From pain to play: navigating shoulder dislocations in contact sports


Watching the Brisbane Lions Ruckman Oscar McInerney dislocate his shoulder in the 2024 AFL Preliminary Final against Geelong hurt.

It hurt a lot.

Dislocating a shoulder is considered one of the most painful injuries.

The shoulder is one of our most mobile joints, enabling an extensive range of motion to reach far in numerous directions.

No other joint in the human body can move upwards of 180 degrees in three different directions.

However, to facilitate such flexibility, the shoulder inherently possesses less stability than other joints.

So, shoulders are vulnerable to dislocation – where the joint comes completely out of place, or subluxation – where the joint partially goes out of place.

The risk of shoulder injury particularly increases in high-impact ‘contact sports’, where players’ shoulders endure pressure at their maximum range of motion.

This is often observed in sports such as AFL, NRL, and Rugby Union.

The combination of force and extended reach significantly heightens the chance of injury.

Common actions leading to this issue include tackling and overhead marking – with AFL ruckmen frequently experiencing such injuries.

This injury is particularly painful because dislocating a joint requires tearing many of the ligaments that secure the joint.

Moreover, if the joint remains dislocated and doesn’t quickly realign (a process known as ‘reduction’), all the surrounding structures are stretched to their limits.

The body responds by contracting all the muscles around the joint, which not only makes it more difficult to reposition but also increases the pain significantly.

When the joint is finally ‘reduced’ and put back in place the relief is immediate and significant.

Indeed, it is not uncommon for the injured athlete to be able to return to the game.

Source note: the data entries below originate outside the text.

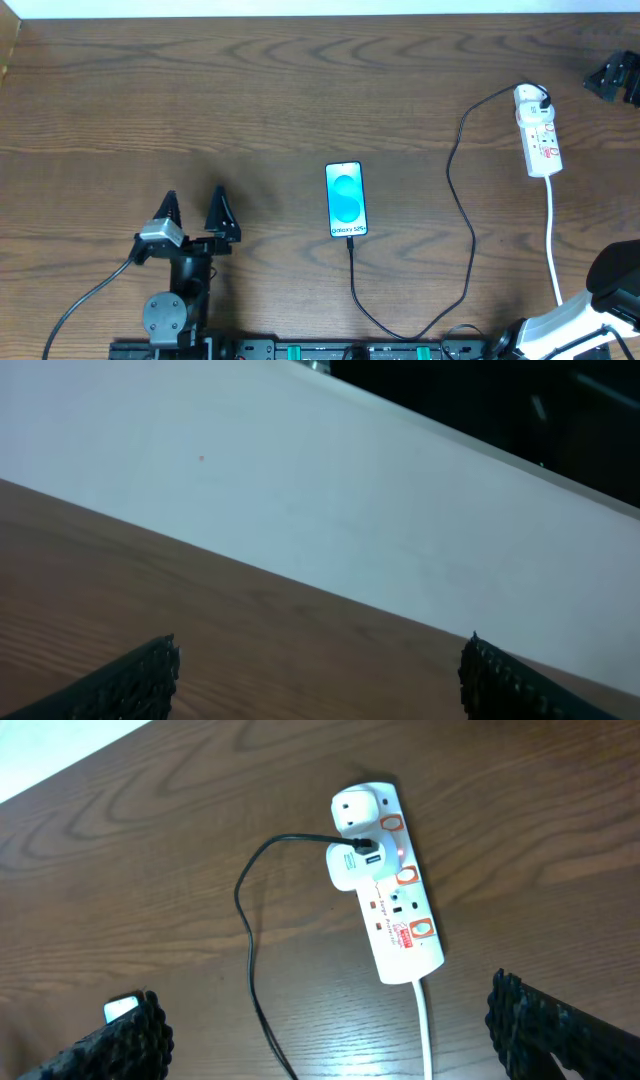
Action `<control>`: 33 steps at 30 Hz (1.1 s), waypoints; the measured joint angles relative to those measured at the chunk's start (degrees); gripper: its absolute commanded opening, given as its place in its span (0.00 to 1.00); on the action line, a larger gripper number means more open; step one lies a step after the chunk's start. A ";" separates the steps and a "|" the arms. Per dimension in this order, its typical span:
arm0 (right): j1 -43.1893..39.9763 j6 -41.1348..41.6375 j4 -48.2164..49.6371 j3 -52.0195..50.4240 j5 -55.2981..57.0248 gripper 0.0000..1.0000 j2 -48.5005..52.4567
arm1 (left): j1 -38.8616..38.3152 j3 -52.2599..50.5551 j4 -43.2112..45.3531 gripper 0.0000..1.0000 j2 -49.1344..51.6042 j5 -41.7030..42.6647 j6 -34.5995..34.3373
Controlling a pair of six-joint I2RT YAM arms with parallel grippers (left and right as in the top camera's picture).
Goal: Plug charger to phone and switch on socket
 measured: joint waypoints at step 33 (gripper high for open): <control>0.00 0.02 0.00 0.00 0.00 0.99 0.00 | 2.29 -1.75 -12.94 0.89 -0.98 -0.63 0.00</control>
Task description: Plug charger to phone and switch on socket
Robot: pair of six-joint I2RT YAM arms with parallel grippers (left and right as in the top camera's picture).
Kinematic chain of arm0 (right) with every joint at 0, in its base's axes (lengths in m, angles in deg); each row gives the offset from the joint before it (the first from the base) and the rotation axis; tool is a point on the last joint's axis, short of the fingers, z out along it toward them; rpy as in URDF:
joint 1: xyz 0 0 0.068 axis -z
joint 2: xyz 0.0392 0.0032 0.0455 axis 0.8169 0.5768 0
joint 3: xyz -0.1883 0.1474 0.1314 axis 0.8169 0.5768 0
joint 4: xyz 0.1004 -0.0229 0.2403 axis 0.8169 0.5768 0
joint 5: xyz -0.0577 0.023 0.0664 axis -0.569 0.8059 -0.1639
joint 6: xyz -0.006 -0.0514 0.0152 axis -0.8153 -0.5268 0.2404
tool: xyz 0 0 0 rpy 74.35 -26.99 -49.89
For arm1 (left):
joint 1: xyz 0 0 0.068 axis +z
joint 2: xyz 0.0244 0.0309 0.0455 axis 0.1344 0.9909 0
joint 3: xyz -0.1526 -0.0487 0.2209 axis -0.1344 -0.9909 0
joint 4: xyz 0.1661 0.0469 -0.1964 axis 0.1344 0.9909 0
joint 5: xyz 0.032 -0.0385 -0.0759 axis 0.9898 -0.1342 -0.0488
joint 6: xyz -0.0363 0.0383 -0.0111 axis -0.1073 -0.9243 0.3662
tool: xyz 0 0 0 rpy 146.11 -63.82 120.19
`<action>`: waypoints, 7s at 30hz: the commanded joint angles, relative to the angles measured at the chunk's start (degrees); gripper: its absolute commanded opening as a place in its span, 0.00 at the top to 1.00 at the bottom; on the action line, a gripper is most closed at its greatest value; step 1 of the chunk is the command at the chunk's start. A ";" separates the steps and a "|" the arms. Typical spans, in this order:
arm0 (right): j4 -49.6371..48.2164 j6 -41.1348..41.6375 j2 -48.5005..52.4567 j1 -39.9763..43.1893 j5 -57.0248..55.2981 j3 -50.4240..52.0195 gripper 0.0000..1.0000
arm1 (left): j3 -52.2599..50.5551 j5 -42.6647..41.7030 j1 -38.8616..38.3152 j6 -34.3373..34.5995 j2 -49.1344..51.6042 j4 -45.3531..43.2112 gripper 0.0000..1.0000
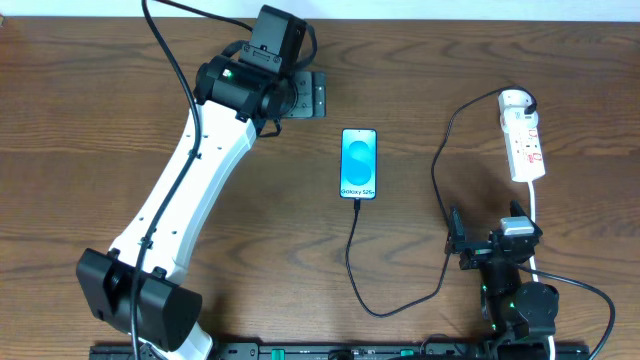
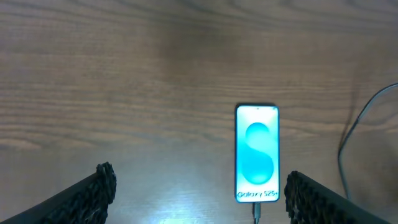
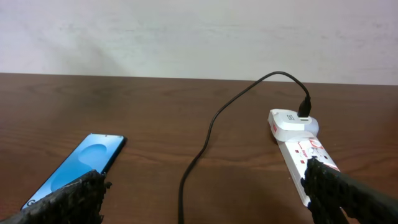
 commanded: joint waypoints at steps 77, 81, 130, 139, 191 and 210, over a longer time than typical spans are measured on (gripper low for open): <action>0.22 -0.66 -0.55 0.20 0.15 0.11 0.01 | -93.68 -11.47 19.04 -20.72 -88.24 -53.55 0.02; 0.22 -0.66 -0.55 0.20 0.15 0.11 0.01 | -96.50 -11.08 19.65 -20.70 -91.25 -57.05 0.02; 0.22 -0.68 -0.50 0.20 0.13 0.11 0.01 | -102.66 -7.19 24.41 -17.70 -100.94 -51.69 0.02; 0.22 -0.66 -0.50 0.20 0.13 0.11 0.01 | -102.66 -7.19 24.41 -17.70 -100.94 -51.69 0.02; 0.37 1.05 -0.50 1.75 -1.31 0.11 0.01 | -102.66 -7.19 24.41 -17.73 -100.94 -51.71 0.02; 0.39 1.05 -0.50 1.75 -1.33 0.11 0.01 | -102.66 -7.19 24.41 -17.70 -100.94 -51.71 0.02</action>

The problem is the damage has been done to the ligaments that normally hold that joint in place, and no matter how good the strapping – there is a very high risk of re-dislocation (as was the case with Oscar McInerney).

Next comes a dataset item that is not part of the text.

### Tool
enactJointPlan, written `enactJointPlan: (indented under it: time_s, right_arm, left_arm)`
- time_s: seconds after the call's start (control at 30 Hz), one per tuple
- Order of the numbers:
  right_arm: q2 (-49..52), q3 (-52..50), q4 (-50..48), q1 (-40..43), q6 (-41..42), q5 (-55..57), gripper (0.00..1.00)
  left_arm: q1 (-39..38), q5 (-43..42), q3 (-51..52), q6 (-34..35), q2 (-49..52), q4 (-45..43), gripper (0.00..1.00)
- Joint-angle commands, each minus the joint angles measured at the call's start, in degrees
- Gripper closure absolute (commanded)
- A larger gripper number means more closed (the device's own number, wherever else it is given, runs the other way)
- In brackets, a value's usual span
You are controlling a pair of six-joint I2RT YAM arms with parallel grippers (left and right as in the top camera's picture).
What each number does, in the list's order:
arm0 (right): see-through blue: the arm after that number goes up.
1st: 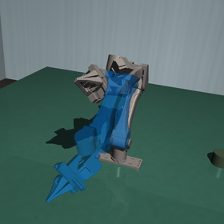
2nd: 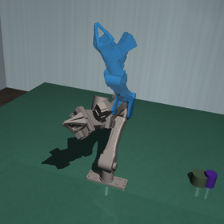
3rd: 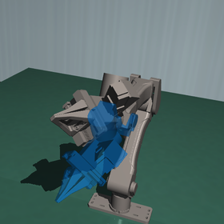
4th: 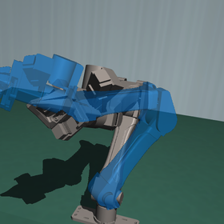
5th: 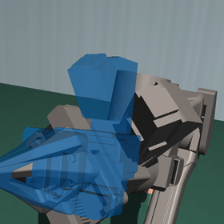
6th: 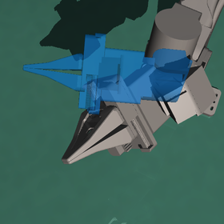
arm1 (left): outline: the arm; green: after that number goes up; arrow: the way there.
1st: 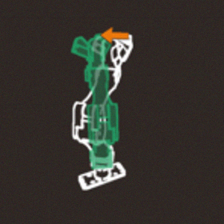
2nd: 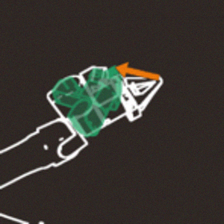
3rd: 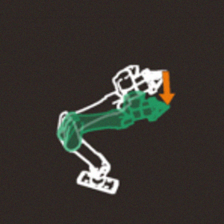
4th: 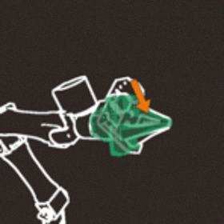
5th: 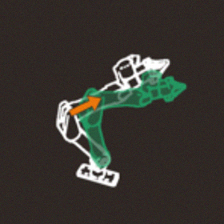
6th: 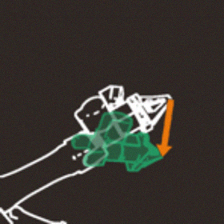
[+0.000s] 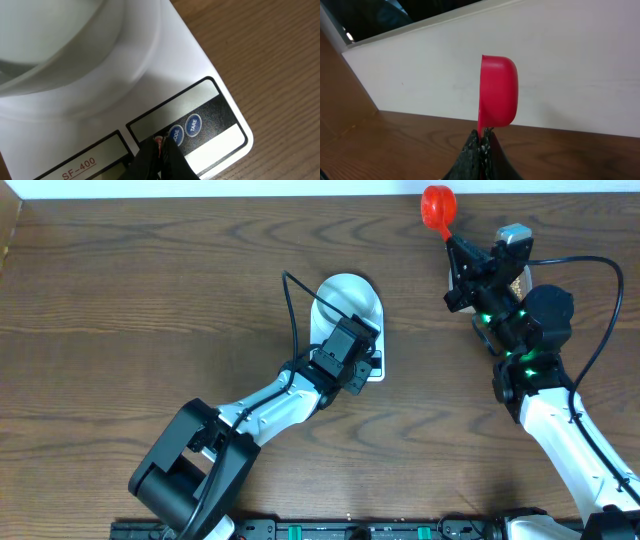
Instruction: Scoop item into bowl and weigh 50g on scale
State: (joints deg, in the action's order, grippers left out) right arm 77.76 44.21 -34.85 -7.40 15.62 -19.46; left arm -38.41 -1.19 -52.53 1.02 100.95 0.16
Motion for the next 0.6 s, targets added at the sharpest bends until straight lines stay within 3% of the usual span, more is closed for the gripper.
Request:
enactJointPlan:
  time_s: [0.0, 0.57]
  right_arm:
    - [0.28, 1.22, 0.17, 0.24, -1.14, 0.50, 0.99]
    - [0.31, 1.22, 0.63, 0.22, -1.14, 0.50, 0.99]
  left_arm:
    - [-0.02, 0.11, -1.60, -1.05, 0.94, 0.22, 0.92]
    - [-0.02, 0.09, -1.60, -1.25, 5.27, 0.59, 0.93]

It’s also worth noting that getting that joint back in place is not an easy thing to do.

Trying to force the shoulder back – like Mel Gibson in the movie; Lethal Weapon, will cause more harm than good, and incredibly unlikely to work anyway.

Highly skilled physiotherapists and sports medicine doctors can often position the injured athlete, allowing them to slightly relax their spasmed muscles, and gently ease the joint back in place.

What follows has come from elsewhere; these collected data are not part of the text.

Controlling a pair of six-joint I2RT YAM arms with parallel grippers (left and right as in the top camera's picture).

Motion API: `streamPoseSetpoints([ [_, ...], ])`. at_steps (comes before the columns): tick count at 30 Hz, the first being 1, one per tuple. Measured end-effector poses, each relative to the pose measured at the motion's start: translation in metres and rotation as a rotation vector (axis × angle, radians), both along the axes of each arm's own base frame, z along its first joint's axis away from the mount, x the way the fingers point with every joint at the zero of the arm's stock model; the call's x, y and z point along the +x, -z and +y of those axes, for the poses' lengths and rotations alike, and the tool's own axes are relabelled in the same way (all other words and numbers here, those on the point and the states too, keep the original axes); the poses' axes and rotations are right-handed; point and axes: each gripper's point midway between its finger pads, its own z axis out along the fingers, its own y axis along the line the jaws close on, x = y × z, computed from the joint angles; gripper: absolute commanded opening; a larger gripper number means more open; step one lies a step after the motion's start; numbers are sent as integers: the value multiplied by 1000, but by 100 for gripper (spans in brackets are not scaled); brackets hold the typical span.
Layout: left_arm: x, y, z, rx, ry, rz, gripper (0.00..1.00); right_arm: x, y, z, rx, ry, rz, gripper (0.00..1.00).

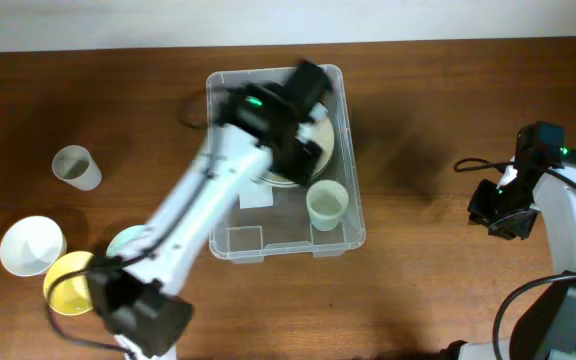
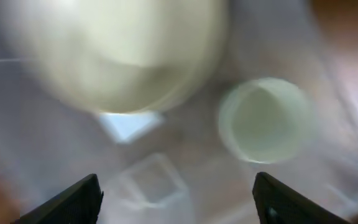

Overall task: Pack container
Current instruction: 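Grasp the cream cup and drop it into the mint cup, then grasp the grey cup with the left gripper and carry it to the container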

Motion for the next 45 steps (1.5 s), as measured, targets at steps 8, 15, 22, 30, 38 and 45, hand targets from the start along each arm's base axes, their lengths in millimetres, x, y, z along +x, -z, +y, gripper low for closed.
streamPoseSetpoints([
  [8, 75, -42, 259, 32, -646, -172, 87, 0, 0, 0, 0, 0, 0, 34],
  [15, 84, 56, 363, 45, -876, 42, 86, 0, 0, 0, 0, 0, 1, 33],
  [22, 88, 162, 369, 32, -885, 252, 10, -1, 0, 0, 1, 0, 3, 33],
  [30, 87, 138, 353, 23, -853, 251, 1, -1, 0, 0, 1, 1, 3, 33],
  [38, 92, -57, 183, -137, -473, -187, 2, -1, 0, 0, 1, 1, 4, 33],
  [45, 32, -87, 19, -220, -73, -206, 2, -1, 0, 0, 1, 1, 4, 33],
])
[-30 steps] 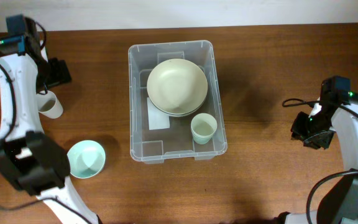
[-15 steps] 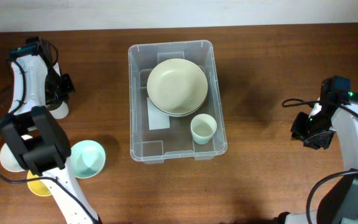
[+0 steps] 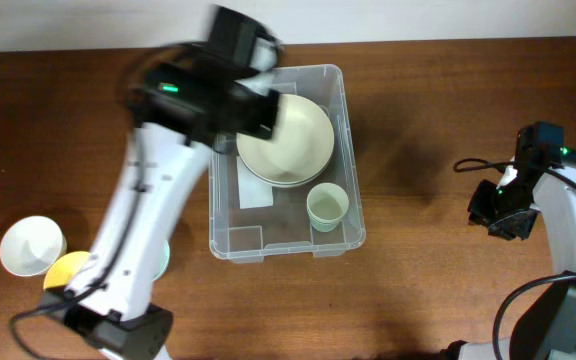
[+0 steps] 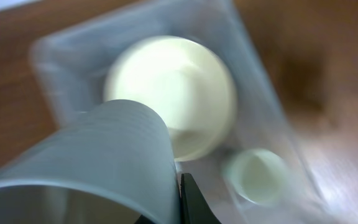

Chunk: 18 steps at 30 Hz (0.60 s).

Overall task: Pack container
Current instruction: 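Grasp the grey cup with the left gripper and carry it to the container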

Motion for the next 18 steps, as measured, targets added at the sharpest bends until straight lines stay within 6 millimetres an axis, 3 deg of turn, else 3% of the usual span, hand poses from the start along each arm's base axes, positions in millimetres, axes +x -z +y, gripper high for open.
streamPoseSetpoints([
  [3, -23, 23, -48, 30, 122, 53, 1, 0, 0, 0, 0, -1, 0, 33],
  [7, -45, 62, -90, 88, 225, 135, 1, 0, 0, 0, 0, 0, 0, 33],
  [13, -65, 129, -110, 194, 287, 304, 1, 0, 0, 0, 0, 0, 0, 33],
  [14, -69, 137, -110, 211, 292, 334, 4, 0, 0, 0, 0, -1, 0, 33],
  [15, -71, 143, -111, 216, 295, 353, 36, 0, 0, 0, 0, 0, 0, 33],
  [17, -76, 150, -112, 219, 303, 390, 50, 0, 0, 0, 0, -1, 0, 33],
  [18, -78, 151, -112, 218, 304, 401, 50, 0, 0, 0, 0, -1, 0, 33],
])
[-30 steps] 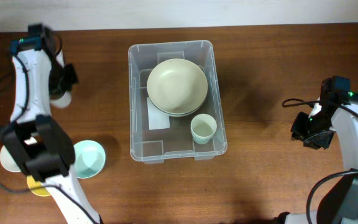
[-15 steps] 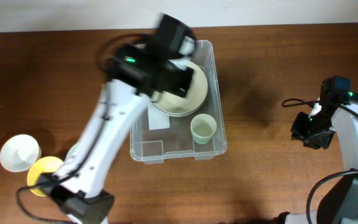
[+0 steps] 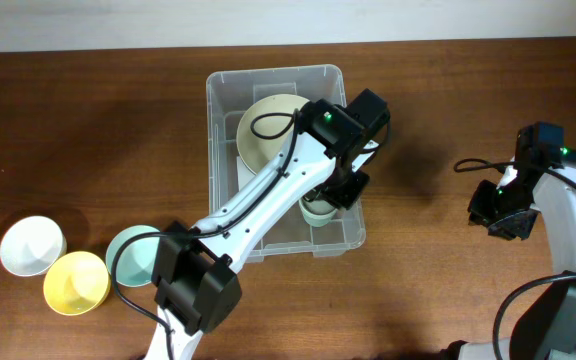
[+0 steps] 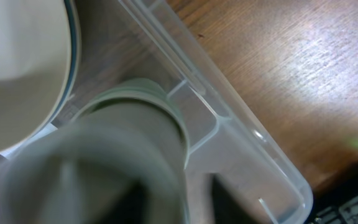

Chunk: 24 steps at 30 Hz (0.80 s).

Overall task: Pack container
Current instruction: 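Grasp the grey cup with the left gripper and carry it to the container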

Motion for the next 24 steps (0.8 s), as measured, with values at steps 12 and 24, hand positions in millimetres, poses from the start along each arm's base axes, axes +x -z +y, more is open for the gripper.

However, no matter how skilled the doctors and physios are, many people who suffer dislocated shoulders have to be sedated to get the shoulder back in place.

Diagnosing a shoulder dislocation is one of the easier diagnoses to make because firstly – you can usually see the joint out of place.

But also, there is no feel in the world like a joint being completely dislocated.

If it happens to you – you know it is out of place.

Historically, dislocated shoulders were treated conservatively with exercise programs to build the strength around the shoulder.

However, there was always a high rate of re-dislocation.

So, while that’s important and certainly helps – the underlying problem is those damaged ligaments that either don’t heal, or are damaged too much to provide the stability the joint relies on.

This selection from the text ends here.